Daí a quantidade de militares que ocupam cargos em seu governo e o poder que os pastores evangélicos têm sobre ele (aliás, a carreira militar e o pastoreio de almas estão muito em moda, atualmente, profissionalmente falando), daí a ideologização do Mais Médicos, que resultou na saída dos médicos cubanos, não substituídos em muitas áreas com precaríssima assistência à saúde, daí a ‘Lava Jato’ da Educação, daí os projetos de Ensino em casa e da Escola Sem Partido, daí as maldades da reforma da Previdência contra os menos favorecidos, daí a vontade de acabar com os ‘pardais’ eletrônicos nas rodovias, daí as ameaças de criminalizar as ações do MST e do MTST, daí tanta coisa mais contra conquistas populares dos últimos anos, que, em menos de 04 meses, o bolsonarismo vem tentando empurrar goela abaixo do país!

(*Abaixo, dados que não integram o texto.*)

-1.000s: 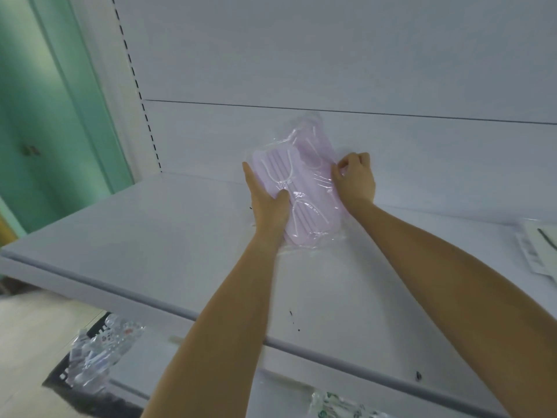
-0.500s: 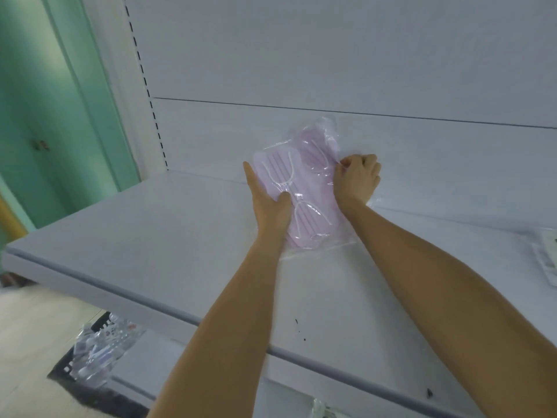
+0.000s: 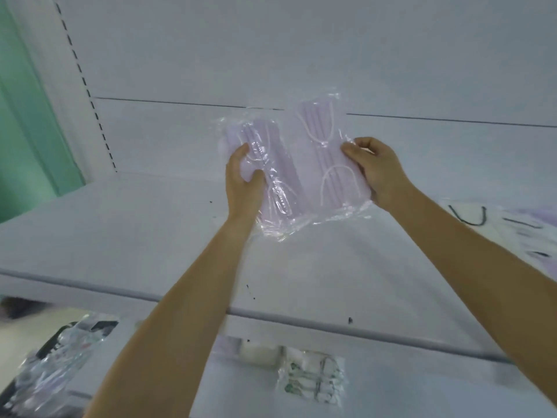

Seus fanáticos seguidores têm orgasmos diários pelas redes insociais. E, quando contestados com argumentos objetivos, que mostram o buraco em que o país continua enterrado, com 13 milhões de desempregados, com PIB murchando a cada trimestre, com uma desorganização institucional nunca vista, refutam que não há motivo nenhum de preocupação, vez que o filho nº 01 ou 02… eu nunca sei quem é quem…, afirmou peremptoriamente que o governo deles só pode dar certo, já que ele é guiado por Deus! Considerando que o povo brasileiro continua estupidamente crente, a afirmativa é válida: Jesus não só aparece em goiabeiras, como costuma ‘descer’ dos Céus no Palácio do Planalto indicando os caminhos a seguir (ou seria Edir Macedo e sua longa barba branca que ‘desce’ dos Estados Unidos e, por isso, precisou de passaporte diplomático para ele e sua digníssima cônje?).
Houve época no Brasil, há muito tempo atrás, que jovens de classe média, secundaristas e universitários, urbanos na maioria, se revoltaram contra o regime autoritário que nos governava, a falta de liberdade que imperava no país, a perseguição à lideranças políticas representativas, a brutalidade dos porões do regime. Nesta revolta, 434 pessoas foram mortas ou continuam desaparecidas, mas a ditadura foi derrotada. Infelizmente, os jovens de hoje se ocupam apenas de navegar na web ou em descobrir a darkweb ou se enturmar na deepweb. Quando abrirem os olhos para o país aqui de fora, não haverá mais país!